● PROBLEM
A picture-free, exact transcript of the entries below is required.
---------- GIVEN DATA
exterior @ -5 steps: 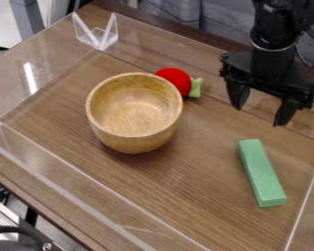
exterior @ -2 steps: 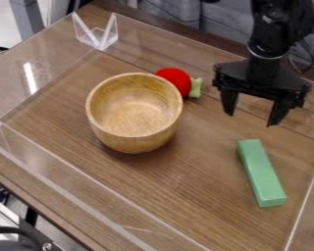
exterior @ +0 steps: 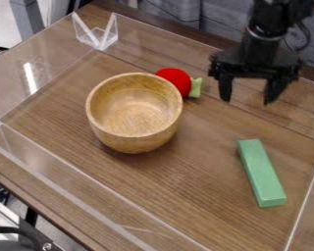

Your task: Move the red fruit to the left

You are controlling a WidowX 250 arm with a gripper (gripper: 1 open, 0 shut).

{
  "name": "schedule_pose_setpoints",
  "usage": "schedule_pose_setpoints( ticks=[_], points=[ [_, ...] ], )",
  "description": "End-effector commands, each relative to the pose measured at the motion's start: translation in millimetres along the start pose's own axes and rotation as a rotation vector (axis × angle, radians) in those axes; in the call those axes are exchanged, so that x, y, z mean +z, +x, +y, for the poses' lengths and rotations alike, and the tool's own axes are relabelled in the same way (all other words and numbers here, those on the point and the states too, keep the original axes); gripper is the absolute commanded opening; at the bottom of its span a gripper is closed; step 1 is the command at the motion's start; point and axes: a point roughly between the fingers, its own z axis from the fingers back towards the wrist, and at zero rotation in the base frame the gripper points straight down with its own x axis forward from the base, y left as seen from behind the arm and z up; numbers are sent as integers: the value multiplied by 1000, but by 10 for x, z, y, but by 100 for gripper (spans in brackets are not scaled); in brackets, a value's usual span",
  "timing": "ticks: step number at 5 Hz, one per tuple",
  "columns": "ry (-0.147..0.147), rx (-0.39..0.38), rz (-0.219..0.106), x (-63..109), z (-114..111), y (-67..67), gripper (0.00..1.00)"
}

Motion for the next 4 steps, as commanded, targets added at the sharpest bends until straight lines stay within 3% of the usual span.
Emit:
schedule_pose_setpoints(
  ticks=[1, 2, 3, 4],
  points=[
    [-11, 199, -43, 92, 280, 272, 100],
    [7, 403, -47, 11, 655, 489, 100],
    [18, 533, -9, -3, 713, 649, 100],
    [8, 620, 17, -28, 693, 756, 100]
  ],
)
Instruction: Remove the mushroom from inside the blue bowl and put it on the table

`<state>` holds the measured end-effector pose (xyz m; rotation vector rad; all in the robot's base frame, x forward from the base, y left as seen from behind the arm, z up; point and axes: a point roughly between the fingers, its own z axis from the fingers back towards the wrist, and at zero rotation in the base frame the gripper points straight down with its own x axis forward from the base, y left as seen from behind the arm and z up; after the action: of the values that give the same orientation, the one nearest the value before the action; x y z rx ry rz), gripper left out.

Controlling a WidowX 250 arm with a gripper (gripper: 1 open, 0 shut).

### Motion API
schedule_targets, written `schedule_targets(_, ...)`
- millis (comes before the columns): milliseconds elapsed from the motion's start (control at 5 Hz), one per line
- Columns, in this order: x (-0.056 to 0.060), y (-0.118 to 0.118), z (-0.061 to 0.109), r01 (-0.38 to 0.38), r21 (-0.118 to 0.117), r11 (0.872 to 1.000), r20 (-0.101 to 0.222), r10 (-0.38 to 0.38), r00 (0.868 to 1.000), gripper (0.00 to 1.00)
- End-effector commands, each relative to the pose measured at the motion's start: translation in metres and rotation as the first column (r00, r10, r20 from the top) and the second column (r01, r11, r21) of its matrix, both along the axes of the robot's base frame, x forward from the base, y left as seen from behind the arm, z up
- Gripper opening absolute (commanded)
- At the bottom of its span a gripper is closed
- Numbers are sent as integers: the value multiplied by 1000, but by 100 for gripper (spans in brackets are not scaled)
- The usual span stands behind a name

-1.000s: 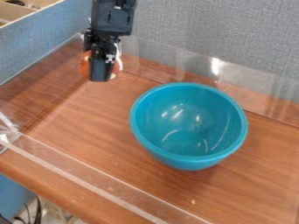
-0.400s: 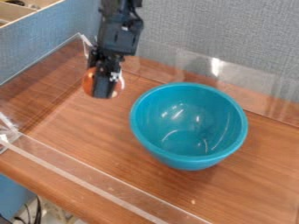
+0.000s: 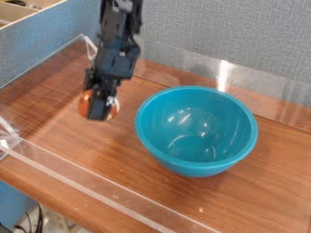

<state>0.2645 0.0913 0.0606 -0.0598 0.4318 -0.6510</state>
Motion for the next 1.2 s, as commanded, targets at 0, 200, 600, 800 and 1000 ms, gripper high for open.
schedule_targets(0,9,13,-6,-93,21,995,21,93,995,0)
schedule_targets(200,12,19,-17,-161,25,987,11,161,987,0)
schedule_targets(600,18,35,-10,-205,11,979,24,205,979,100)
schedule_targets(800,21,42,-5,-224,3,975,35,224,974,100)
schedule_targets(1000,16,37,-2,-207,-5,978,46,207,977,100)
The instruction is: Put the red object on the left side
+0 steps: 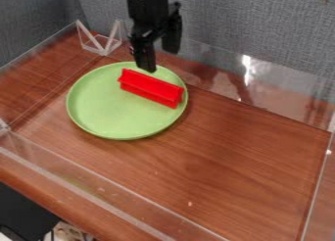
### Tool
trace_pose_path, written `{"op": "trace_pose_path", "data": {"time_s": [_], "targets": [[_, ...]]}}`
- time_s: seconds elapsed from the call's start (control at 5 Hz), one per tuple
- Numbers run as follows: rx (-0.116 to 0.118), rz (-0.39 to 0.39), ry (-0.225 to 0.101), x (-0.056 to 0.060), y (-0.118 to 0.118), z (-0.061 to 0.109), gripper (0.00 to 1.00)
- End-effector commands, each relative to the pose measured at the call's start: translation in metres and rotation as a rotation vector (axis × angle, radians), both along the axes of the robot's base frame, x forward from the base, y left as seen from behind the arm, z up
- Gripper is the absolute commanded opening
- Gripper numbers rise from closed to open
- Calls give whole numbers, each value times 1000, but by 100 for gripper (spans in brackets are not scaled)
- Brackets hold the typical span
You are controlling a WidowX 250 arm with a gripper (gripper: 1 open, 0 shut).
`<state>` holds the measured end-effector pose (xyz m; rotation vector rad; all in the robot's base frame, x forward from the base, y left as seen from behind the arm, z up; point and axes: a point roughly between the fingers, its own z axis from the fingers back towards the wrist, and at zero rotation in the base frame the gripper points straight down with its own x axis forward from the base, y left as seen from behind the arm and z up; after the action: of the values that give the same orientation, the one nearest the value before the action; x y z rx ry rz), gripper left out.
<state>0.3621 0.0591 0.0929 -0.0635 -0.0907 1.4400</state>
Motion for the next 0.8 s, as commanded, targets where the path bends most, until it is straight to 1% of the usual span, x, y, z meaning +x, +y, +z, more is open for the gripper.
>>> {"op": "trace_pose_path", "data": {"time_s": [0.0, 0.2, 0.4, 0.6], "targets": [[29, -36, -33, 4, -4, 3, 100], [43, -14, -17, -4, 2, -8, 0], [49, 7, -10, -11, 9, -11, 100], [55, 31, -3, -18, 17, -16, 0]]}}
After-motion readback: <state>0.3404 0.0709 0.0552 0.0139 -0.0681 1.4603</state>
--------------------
● OUTPUT OF THE EXERCISE
exterior @ -5 steps: 
exterior @ -2 steps: 
exterior @ +0 steps: 

Your task: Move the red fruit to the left

You are controlling a WidowX 250 arm with a gripper (gripper: 1 open, 0 shut).

{
  "name": "schedule_pose_setpoints",
  "usage": "schedule_pose_setpoints( ticks=[_], points=[ [_, ...] ], )",
  "description": "End-effector commands, each relative to the pose measured at the motion's start: translation in millimetres along the start pose's own axes and rotation as a rotation vector (axis × angle, radians) in those axes; in the call those axes are exchanged, so that x, y, z mean +z, +x, +y, for the poses' lengths and rotations alike, and the tool's own axes are relabelled in the same way (all other words and numbers here, those on the point and the states too, keep the original axes); gripper is the absolute commanded opening; at the bottom of its span a gripper is closed; step 1 is the command at the motion's start; point and axes: a point roughly between the fingers, its own z axis from the fingers back towards the wrist, and at zero rotation in the base frame the gripper points straight down with its own x axis forward from the base, y left as seen from behind the arm and z up; numbers are sent as integers: the value multiplied by 1000, but by 10 for x, z, y, but by 100 for gripper (spans in brackets are not scaled); in brackets, a value's usual span",
  "timing": "ticks: step number at 5 Hz, one per tuple",
  "columns": "ry (-0.147..0.147), rx (-0.39..0.38), rz (-0.219..0.106), x (-63..109), z (-114..111), y (-67..67), gripper (0.00..1.00)"
}

Motion for the next 4 steps, as commanded, targets added at the sharpest bends until straight lines stay within 3% of the usual span.
Emit:
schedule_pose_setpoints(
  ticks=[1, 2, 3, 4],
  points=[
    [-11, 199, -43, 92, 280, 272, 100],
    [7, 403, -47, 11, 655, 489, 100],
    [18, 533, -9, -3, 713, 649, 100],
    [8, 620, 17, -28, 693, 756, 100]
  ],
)
Instruction: Remove the mushroom from inside the blue bowl and put it on the table

`<state>` holds the measured end-effector pose (xyz m; rotation vector rad; all in the robot's base frame, x forward from the base, y left as seen from behind the arm, z up; point and axes: a point roughly between the fingers, its own z axis from the fingers back towards the wrist, and at zero rotation in the base frame the gripper points straight down with its own x axis forward from the base, y left as seen from behind the arm and z up; after the action: of the values that give the same orientation, the one nearest the value before the action; x y z rx ry rz), gripper left out.

Controlling a WidowX 250 arm with a gripper (gripper: 1 open, 0 shut).

### Motion API
schedule_targets, written `schedule_targets(_, ...)`
- millis (comes before the columns): milliseconds elapsed from the motion's start (control at 5 Hz), one per line
- Columns, in this order: x (-0.056 to 0.060), y (-0.118 to 0.118), z (-0.061 to 0.109), r01 (-0.38 to 0.38), r21 (-0.118 to 0.117), r11 (0.872 to 1.000), r20 (-0.101 to 0.222), r10 (-0.38 to 0.38), r00 (0.868 to 1.000), gripper (0.00 to 1.00)
- End-effector commands, each relative to the pose measured at the motion's start: translation in metres and rotation as the first column (r00, r10, r20 from the top) and the second column (r01, r11, r21) of its matrix, both along the axes of the robot's base frame, x forward from the base, y left as seen from behind the arm, z up
- Gripper opening absolute (commanded)
- At the bottom of its span a gripper is closed
- Numbers are sent as integers: the value multiplied by 1000, but by 100 for gripper (spans in brackets are not scaled)
- The usual span stands behind a name

-1.000s: 
-0.400s: 
+0.000s: 

<state>0.2645 0.0913 0.0606 -0.0598 0.4318 -0.6510</state>
Motion for the next 1.2 s, as commanded, targets at 0, 200, 600, 800 and 1000 ms, gripper high for open.
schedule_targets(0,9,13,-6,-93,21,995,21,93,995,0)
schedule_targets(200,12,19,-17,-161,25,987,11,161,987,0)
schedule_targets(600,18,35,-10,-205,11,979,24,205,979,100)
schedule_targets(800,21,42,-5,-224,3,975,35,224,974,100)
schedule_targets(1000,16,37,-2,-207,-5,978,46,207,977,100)
The instruction is: Put the red object on the left side
+0 steps: 
### Tool
trace_pose_path, written `{"op": "trace_pose_path", "data": {"time_s": [_], "targets": [[_, ...]]}}`
- time_s: seconds elapsed from the call's start (control at 5 Hz), one per tuple
- Numbers run as follows: rx (-0.116 to 0.118), rz (-0.39 to 0.39), ry (-0.225 to 0.101), x (-0.056 to 0.060), y (-0.118 to 0.118), z (-0.061 to 0.109), gripper (0.00 to 1.00)
- End-effector commands, each relative to the pose measured at the call's start: translation in metres and rotation as a rotation vector (axis × angle, radians), both along the axes of the robot's base frame, x forward from the base, y left as seen from behind the arm, z up
- Gripper is the absolute commanded opening
- Gripper numbers rise from closed to open
- Calls give whole numbers, each value times 1000, but by 100 for gripper (spans in brackets are not scaled)
- Brackets hold the typical span
You are controlling a WidowX 250 arm with a gripper (gripper: 1 open, 0 shut).
`<state>` holds the measured end-effector pose (xyz m; rotation vector rad; all in the robot's base frame, x forward from the base, y left as seen from behind the arm, z up; point and axes: a point roughly between the fingers, its own z axis from the fingers back towards the wrist, and at zero rotation in the base frame the gripper points straight down with its own x axis forward from the base, y left as seen from behind the arm and z up; after the action: of the values that give the same orientation, the one nearest the value before the action; x y z rx ry rz), gripper left out.
<state>0.3621 0.0591 0.0929 -0.0635 -0.0907 1.4400</state>
Motion for the next 0.8 s, as commanded, targets where the path bends most, until it is straight to 1% of the usual span, x, y, z meaning +x, +y, +z, more is open for the gripper.
>>> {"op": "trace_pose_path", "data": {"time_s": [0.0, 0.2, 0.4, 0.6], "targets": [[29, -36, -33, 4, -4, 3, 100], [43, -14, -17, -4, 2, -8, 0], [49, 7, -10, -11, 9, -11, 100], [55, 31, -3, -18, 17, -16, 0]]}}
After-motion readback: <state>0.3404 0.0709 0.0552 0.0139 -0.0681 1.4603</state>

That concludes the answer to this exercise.